Jung também lhe atribui o crédito por ser o primeiro a criar uma hipótese simples
para a "função secundária" enquanto um processo de padrões de atividade das
células cerebrais que tem início assim que ocorre a "função primária". Segundo
ele a “função secundária” corresponderia ao verdadeiro trabalho da célula, ou
seja, à produção de uma atividade psíquica positiva, de uma representação, por
exemplo. A função secundária seria uma restituição ou reconstituição - um
estado de alteração - comparado com o estado anterior. A ação equivaleria
portanto a um processo energético oposto - o desfecho de uma tensão química,
ou seja, uma desintegração química.
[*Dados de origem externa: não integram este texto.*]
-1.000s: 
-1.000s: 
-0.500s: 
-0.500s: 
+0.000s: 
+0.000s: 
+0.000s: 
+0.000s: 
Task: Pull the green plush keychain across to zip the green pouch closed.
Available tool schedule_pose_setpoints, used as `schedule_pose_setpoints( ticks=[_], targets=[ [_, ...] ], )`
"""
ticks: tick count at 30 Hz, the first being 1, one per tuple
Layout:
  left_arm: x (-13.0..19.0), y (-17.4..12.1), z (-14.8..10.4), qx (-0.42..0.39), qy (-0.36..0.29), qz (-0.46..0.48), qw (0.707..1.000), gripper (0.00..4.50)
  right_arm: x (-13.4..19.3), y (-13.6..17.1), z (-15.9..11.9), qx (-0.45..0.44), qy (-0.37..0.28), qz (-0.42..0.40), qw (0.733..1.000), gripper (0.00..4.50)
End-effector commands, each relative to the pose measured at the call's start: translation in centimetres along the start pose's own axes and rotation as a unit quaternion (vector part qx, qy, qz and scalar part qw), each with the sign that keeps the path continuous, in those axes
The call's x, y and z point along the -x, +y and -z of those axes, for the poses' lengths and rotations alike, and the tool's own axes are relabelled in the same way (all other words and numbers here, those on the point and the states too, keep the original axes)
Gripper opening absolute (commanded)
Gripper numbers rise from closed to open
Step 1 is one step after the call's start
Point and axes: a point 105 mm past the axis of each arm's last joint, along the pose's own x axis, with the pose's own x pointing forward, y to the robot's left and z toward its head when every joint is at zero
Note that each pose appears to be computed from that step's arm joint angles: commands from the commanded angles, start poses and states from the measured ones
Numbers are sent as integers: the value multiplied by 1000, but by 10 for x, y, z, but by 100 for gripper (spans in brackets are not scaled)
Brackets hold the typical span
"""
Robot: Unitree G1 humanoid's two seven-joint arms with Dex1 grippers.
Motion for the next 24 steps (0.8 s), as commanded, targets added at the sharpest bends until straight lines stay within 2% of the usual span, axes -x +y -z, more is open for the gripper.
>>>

Observe-se que tal concepção é
notavelmente semelhante às modernas concepções de
comunicação sináptica através da liberação e “destruição” de
neurotransmissores e/ou da consciência enquanto atividade de módulos ou
grupos neuronais organizados na denominada "rede do modo padrão" (DMN,
sigla da expressão em inglês default mode network) de atividade cerebral. [25]
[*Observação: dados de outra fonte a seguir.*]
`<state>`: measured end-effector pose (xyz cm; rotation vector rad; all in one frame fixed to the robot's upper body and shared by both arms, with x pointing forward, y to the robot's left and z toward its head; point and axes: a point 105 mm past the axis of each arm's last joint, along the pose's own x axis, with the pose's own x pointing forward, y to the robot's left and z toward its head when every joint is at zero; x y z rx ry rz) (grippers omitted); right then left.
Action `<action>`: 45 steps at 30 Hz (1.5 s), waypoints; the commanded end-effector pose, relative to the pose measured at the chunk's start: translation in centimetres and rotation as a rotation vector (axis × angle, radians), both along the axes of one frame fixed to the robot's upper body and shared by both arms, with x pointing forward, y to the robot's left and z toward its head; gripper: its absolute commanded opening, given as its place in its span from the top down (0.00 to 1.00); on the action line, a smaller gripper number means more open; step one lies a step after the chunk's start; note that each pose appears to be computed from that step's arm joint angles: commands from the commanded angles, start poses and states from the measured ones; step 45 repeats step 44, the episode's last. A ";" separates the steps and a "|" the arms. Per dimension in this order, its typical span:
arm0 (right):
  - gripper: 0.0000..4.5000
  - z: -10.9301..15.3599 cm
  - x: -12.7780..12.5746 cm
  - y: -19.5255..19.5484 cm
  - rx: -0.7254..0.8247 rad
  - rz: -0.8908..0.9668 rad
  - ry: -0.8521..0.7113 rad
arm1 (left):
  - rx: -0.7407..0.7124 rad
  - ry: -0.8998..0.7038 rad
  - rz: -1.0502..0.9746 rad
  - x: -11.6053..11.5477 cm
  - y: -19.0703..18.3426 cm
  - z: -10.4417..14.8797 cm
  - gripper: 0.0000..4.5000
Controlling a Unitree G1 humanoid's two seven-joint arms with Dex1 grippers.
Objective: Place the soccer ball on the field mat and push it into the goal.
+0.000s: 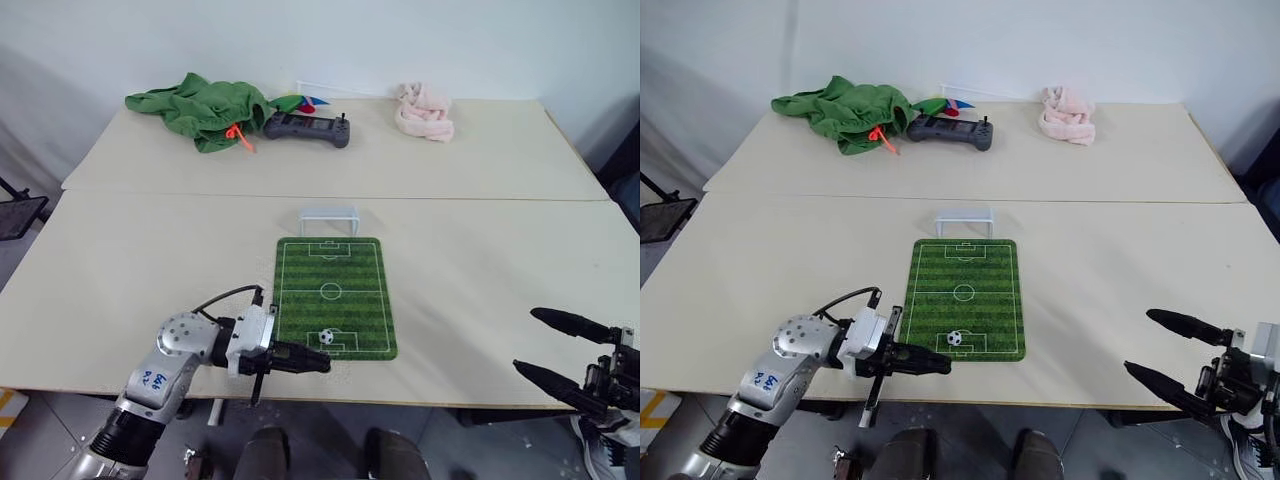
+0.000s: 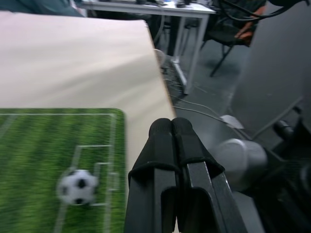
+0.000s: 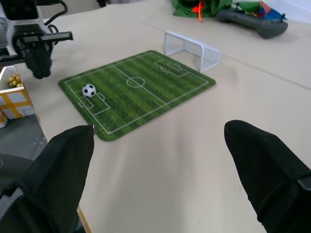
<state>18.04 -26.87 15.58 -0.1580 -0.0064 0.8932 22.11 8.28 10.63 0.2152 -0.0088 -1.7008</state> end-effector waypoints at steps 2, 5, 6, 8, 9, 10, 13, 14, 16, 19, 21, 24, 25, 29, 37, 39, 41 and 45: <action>0.00 0.3 -0.2 0.5 -0.008 -0.006 -0.022 | 0.050 -0.010 0.014 0.3 -0.3 -1.1 1.00; 0.00 0.4 -0.2 0.6 -0.006 -0.018 -0.023 | 0.074 -0.013 0.074 1.7 -0.8 -1.9 1.00; 0.00 0.4 -0.2 0.6 -0.006 -0.020 -0.023 | 0.084 -0.015 0.093 2.2 -0.9 -2.1 1.00; 0.00 0.3 -0.3 0.7 -0.007 -0.025 -0.021 | 0.106 -0.032 0.133 3.4 -1.2 -2.5 1.00; 0.00 0.4 -0.2 0.7 -0.007 -0.030 -0.022 | 0.121 -0.046 0.146 4.0 -1.4 -2.8 1.00; 0.00 0.4 -0.2 0.7 -0.007 -0.033 -0.023 | 0.132 -0.062 0.170 4.8 -1.5 -2.9 1.00; 0.00 0.4 -0.1 0.7 -0.009 -0.041 -0.025 | 0.117 -0.091 0.271 7.4 -2.2 -2.4 1.00; 0.00 0.6 0.1 0.8 -0.007 -0.049 -0.036 | 0.091 -0.099 0.341 8.9 -2.3 -1.6 1.00; 0.00 0.9 0.3 0.8 -0.001 -0.063 -0.055 | 0.051 -0.100 0.475 11.3 -2.0 -0.3 1.00; 0.00 1.0 0.6 0.7 -0.002 -0.073 -0.059 | 0.009 -0.119 0.578 13.0 -1.5 1.0 1.00; 0.00 0.9 0.8 0.7 -0.003 -0.075 -0.059 | -0.014 -0.112 0.609 13.5 -1.4 1.5 1.00; 0.00 1.0 1.6 0.8 0.002 -0.075 -0.076 | -0.058 -0.083 0.564 12.8 -1.3 2.3 1.00; 0.00 1.1 1.8 0.8 0.003 -0.073 -0.082 | -0.070 -0.075 0.539 12.4 -1.3 2.5 1.00; 0.00 2.1 3.2 0.7 0.036 -0.056 -0.138 | -0.073 -0.066 0.481 11.2 0.1 2.7 1.00; 0.00 2.1 6.0 0.3 0.024 -0.012 -0.143 | -0.074 -0.042 0.443 10.5 3.6 2.8 1.00; 0.00 2.3 6.7 0.4 0.013 0.003 -0.144 | -0.067 -0.067 0.458 10.6 4.7 3.0 1.00; 0.00 2.6 7.2 0.5 0.004 0.018 -0.148 | -0.074 -0.090 0.484 10.7 5.9 3.4 1.00; 0.00 2.9 7.9 0.4 -0.002 0.026 -0.147 | -0.087 -0.099 0.545 11.2 7.1 4.0 1.00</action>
O interesse de neurocientistas, especialmente psicofarmacologistas, tem se
voltado para as concepções de Jung sobre os sonhos, e sua proposta de
interpretação terapêutica da imaginação mitopoética na avaliação de
experiências psicodélicas induzidas por psilocibina, mescalina e outras
substancias psicodislépticas, apesar de se constar que, possivelmente, houve
declarações de Jung questionando o valor dos psicodélicos para o crescimento
pessoal, e oposição à sua aplicação terapêutica. Stanislav Grof, (1931) um dos
mais antigos e proeminentes pesquisadores da aplicação terapêutica de tais
substâncias já havia sinalizado tal aplicação da concepção de aparelho psíquico
junguiano na pesquisa com psicodélicos e mais recentemente (2013) o psicólogo
Scott J. Hill , Ph.D. publicou o livro "Confronto com o Inconsciente: Psicologia
Junguiana profunda e experiência psicodélica" onde resgata os depoimentos de
C. G Jung sobre psicodélicos e discute os diversos modelos (psicolíticos e
psicodélicos) das diversas escolas de psicoterapia psicodélica, seu valor
terapêutico e comparando-os aos conceitos e princípios junguianos básicos.